Imagine that you have already done what you wanted: drank your coffee, smoked your cigarette, bitten off your nails… Notice if that decreases your tension and motivation to do this, or maybe even increases. If it helps, use it. If it only serves to increase temptation, avoid it. On the other hand, focus on experiencing and enhancing the pleasure you find in the new, healthy habits.
Declare your goals in public, in front of as many family members, friends and acquaintances as possible. The motivation to keep their good opinion of you might be stronger than temptation.
Keep a diary and write down your daily efforts and success (or lack of it). That motivates us in a similar way as the previous tip, and it might also help you become conscious of all those moments classified as “this doesn’t count”.
Become conscious of your favorite excuses (just a little bit, it won’t hurt me, I deserved it after a hard work’s day…) and notice the moments when you start using them.

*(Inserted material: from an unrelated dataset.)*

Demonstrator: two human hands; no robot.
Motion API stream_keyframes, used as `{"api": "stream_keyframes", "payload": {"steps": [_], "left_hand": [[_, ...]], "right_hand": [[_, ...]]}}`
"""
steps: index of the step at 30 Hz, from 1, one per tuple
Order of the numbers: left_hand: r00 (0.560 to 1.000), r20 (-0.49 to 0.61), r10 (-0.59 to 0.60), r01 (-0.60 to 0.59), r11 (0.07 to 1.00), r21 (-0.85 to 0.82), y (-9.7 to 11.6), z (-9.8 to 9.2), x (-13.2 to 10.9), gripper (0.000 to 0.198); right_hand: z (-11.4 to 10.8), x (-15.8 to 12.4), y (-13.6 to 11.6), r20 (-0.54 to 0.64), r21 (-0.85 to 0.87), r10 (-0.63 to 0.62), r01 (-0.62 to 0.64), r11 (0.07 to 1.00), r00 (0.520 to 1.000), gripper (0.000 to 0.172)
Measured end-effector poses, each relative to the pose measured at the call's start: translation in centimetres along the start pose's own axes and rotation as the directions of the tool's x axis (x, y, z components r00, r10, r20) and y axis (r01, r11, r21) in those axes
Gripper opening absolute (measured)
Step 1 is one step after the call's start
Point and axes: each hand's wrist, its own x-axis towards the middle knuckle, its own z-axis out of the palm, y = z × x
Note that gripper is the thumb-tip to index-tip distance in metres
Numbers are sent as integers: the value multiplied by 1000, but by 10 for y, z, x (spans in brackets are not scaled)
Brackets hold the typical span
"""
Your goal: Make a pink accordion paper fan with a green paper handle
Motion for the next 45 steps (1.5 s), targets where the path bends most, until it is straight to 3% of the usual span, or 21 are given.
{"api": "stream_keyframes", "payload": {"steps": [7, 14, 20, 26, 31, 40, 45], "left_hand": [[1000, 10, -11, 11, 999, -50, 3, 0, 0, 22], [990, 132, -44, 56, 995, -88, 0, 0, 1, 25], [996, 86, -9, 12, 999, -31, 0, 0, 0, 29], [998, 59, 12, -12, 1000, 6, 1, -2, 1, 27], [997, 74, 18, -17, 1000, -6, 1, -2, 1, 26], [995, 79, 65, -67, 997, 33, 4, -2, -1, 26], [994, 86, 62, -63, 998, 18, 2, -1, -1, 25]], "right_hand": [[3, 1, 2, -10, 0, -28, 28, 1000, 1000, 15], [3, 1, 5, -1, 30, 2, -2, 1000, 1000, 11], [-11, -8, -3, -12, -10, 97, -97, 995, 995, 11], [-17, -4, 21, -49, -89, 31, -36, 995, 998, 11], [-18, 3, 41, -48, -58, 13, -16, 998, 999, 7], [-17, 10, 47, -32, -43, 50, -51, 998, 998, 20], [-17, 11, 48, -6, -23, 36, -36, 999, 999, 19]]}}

Maybe it often happens in the similar time of day, or when you’re upset and stressed, or when you feel physiological need…? Speak them at loud, to become even more conscious of them. Consider how you can prepare for those excuses in advance and recognize them as temptations.
Read books, articles or web-pages that motivate you and enhance your self-confidence. If you find other people’s words and experiences more trustworthy than your own – use them!
Keep in mind that you will experience most difficulties in the beginning, especially considering physiological habit or addiction. However, you will probably feel much better already after two or three weeks. A couple of months later, you might find it difficult to imagine going back to old habits.